YOUR TASK: Write out, word for word, every line in the data below from the one containing "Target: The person" to the one containing "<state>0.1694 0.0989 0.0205", both of them included.
◆ ◆ ◆
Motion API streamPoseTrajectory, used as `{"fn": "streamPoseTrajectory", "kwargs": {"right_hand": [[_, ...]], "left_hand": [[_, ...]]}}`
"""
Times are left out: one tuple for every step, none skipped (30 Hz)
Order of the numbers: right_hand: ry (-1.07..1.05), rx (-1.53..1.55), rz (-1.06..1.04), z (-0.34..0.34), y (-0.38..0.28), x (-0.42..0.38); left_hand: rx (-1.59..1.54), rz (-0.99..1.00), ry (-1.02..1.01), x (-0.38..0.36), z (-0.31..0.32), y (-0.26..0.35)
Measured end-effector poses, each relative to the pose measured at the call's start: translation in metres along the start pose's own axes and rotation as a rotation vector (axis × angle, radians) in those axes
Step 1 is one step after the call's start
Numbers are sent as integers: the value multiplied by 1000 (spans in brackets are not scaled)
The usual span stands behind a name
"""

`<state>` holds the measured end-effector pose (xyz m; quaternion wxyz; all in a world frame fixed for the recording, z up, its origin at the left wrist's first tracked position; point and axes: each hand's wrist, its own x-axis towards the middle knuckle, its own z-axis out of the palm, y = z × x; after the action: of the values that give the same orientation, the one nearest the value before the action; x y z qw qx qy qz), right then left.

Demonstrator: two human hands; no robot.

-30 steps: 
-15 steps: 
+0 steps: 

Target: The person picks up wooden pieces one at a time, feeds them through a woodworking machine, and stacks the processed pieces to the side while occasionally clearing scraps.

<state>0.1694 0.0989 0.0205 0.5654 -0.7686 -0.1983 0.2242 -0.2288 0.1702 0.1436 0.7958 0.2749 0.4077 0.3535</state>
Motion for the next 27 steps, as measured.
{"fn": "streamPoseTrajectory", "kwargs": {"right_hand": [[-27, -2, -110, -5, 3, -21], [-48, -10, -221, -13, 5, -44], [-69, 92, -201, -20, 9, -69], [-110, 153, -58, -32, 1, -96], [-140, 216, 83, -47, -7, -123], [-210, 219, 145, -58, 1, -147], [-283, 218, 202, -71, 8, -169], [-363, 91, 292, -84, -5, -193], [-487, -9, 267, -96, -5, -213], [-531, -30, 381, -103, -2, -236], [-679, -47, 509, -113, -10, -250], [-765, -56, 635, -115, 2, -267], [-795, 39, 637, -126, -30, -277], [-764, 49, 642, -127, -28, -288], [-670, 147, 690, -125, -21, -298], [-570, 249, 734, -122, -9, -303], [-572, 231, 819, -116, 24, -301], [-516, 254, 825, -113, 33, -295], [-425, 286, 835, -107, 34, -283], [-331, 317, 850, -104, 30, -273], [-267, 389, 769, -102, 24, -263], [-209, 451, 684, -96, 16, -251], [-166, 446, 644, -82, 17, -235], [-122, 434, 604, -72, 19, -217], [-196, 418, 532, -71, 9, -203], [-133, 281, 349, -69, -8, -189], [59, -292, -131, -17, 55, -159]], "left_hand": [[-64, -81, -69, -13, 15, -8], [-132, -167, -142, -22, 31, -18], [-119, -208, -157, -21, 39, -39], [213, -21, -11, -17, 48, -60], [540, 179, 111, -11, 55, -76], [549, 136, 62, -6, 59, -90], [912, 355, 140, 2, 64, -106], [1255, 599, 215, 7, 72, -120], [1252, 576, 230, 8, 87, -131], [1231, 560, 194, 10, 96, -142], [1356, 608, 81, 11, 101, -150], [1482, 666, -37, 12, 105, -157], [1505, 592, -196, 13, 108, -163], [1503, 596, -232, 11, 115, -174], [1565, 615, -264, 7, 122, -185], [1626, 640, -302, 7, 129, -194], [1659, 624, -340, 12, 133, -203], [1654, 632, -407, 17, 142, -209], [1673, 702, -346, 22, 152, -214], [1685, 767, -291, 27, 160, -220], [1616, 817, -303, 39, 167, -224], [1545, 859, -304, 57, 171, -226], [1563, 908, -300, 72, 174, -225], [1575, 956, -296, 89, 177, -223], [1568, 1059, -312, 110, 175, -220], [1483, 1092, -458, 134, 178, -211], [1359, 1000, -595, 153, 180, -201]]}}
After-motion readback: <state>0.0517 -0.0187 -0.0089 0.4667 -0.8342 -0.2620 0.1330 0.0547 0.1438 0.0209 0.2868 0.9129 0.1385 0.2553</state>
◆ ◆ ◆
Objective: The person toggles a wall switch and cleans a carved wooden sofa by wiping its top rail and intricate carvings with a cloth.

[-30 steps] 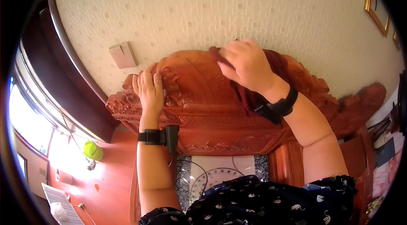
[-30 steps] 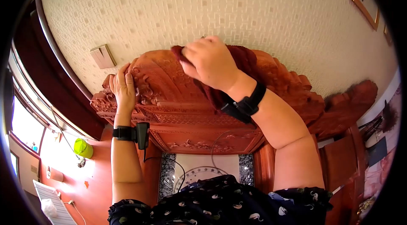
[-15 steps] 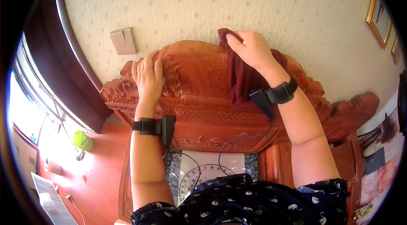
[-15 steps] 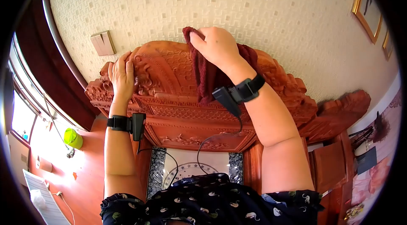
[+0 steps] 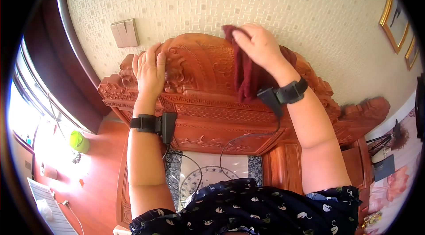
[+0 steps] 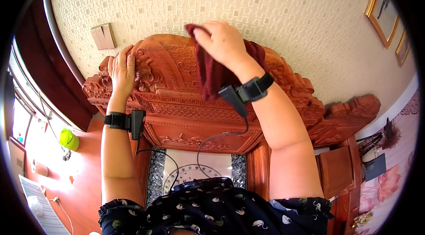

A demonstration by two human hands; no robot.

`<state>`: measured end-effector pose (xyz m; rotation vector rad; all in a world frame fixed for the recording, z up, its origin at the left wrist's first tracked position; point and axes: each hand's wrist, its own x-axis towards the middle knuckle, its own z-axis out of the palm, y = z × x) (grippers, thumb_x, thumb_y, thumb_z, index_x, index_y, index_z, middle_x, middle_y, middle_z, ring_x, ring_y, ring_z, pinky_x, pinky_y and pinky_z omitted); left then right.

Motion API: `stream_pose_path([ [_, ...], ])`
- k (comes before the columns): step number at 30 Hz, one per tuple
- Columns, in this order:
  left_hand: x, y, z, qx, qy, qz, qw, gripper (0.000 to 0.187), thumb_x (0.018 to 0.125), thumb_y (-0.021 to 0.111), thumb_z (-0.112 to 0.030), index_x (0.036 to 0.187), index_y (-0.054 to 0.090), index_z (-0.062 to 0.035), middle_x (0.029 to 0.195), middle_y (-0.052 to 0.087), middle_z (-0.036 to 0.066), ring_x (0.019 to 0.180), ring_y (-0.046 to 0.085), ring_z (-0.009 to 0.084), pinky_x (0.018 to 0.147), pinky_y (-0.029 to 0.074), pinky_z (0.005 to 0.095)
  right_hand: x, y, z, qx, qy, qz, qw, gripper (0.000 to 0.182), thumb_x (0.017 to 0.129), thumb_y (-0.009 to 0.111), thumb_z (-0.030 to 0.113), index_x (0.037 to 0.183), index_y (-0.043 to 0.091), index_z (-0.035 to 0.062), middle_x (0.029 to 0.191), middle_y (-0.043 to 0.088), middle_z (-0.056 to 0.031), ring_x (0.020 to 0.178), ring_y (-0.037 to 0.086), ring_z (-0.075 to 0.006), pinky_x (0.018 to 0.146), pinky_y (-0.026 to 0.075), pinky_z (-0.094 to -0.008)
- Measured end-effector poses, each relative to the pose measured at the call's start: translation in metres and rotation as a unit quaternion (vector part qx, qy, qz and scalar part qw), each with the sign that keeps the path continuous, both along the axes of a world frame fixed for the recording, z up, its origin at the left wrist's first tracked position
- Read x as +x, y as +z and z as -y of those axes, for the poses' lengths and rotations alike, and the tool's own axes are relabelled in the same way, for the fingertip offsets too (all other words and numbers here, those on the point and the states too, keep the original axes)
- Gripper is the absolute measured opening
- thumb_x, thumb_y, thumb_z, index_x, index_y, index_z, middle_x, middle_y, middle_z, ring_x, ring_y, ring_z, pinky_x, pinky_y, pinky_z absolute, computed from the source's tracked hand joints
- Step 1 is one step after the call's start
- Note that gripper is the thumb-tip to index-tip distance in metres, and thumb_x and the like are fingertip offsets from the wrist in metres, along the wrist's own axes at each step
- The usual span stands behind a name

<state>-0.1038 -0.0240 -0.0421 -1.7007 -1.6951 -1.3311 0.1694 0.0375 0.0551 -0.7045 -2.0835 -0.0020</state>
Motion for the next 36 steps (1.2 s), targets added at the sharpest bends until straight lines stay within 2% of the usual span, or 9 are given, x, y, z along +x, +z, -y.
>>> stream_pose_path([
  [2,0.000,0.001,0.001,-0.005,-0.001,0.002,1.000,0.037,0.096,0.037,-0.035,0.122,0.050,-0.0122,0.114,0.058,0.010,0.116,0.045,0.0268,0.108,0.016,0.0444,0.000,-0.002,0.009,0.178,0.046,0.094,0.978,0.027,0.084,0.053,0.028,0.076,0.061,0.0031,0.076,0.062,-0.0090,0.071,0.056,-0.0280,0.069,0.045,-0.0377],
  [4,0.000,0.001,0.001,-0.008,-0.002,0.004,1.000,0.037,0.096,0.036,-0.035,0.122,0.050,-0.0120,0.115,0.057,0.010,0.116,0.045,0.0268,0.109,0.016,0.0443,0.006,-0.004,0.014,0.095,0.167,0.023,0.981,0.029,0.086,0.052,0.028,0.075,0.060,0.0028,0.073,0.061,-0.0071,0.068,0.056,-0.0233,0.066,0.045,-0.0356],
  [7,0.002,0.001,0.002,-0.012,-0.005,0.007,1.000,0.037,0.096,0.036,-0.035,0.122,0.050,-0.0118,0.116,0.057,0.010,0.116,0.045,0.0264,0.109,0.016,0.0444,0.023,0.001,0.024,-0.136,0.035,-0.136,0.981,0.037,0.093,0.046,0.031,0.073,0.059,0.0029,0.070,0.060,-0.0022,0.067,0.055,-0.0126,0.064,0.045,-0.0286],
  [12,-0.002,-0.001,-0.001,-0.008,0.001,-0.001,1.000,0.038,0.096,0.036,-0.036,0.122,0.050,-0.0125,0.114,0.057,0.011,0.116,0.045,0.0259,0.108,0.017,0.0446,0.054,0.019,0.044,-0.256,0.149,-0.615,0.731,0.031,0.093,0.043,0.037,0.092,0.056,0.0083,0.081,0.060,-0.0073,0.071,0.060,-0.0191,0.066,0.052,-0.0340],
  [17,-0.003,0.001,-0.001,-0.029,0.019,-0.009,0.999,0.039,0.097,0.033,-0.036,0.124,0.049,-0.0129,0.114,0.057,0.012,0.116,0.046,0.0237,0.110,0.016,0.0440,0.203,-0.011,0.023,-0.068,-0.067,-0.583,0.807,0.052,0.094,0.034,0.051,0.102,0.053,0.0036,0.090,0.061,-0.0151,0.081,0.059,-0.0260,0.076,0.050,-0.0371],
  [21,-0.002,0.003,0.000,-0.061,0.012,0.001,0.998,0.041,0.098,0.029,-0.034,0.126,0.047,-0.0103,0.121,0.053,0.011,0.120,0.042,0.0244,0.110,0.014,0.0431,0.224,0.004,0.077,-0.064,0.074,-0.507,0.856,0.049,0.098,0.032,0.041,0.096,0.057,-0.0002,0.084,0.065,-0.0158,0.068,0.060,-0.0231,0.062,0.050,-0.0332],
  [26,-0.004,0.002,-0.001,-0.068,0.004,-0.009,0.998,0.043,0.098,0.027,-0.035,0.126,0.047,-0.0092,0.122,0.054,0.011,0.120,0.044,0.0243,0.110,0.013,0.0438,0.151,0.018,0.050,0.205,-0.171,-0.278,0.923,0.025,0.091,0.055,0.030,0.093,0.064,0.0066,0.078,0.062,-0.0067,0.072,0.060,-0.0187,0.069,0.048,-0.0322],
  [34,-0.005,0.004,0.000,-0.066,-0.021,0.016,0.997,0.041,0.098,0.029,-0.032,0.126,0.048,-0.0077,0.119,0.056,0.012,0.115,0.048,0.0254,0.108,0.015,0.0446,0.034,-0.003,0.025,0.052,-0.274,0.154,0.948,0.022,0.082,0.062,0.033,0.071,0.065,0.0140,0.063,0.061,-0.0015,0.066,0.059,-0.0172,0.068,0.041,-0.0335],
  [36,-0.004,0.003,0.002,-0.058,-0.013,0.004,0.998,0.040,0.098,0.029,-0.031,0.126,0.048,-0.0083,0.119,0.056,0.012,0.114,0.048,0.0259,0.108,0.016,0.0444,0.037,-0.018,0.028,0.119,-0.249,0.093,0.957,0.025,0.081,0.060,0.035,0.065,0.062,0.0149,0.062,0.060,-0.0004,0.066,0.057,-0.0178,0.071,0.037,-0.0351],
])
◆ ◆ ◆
EXERCISE ANSWER:
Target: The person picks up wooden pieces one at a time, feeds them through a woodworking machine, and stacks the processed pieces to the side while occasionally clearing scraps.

<state>0.1694 0.0989 0.0205 0.5654 -0.7686 -0.1983 0.2242 -0.2288 0.1702 0.1436 0.7958 0.2749 0.4077 0.3535</state>

The answer was given in full.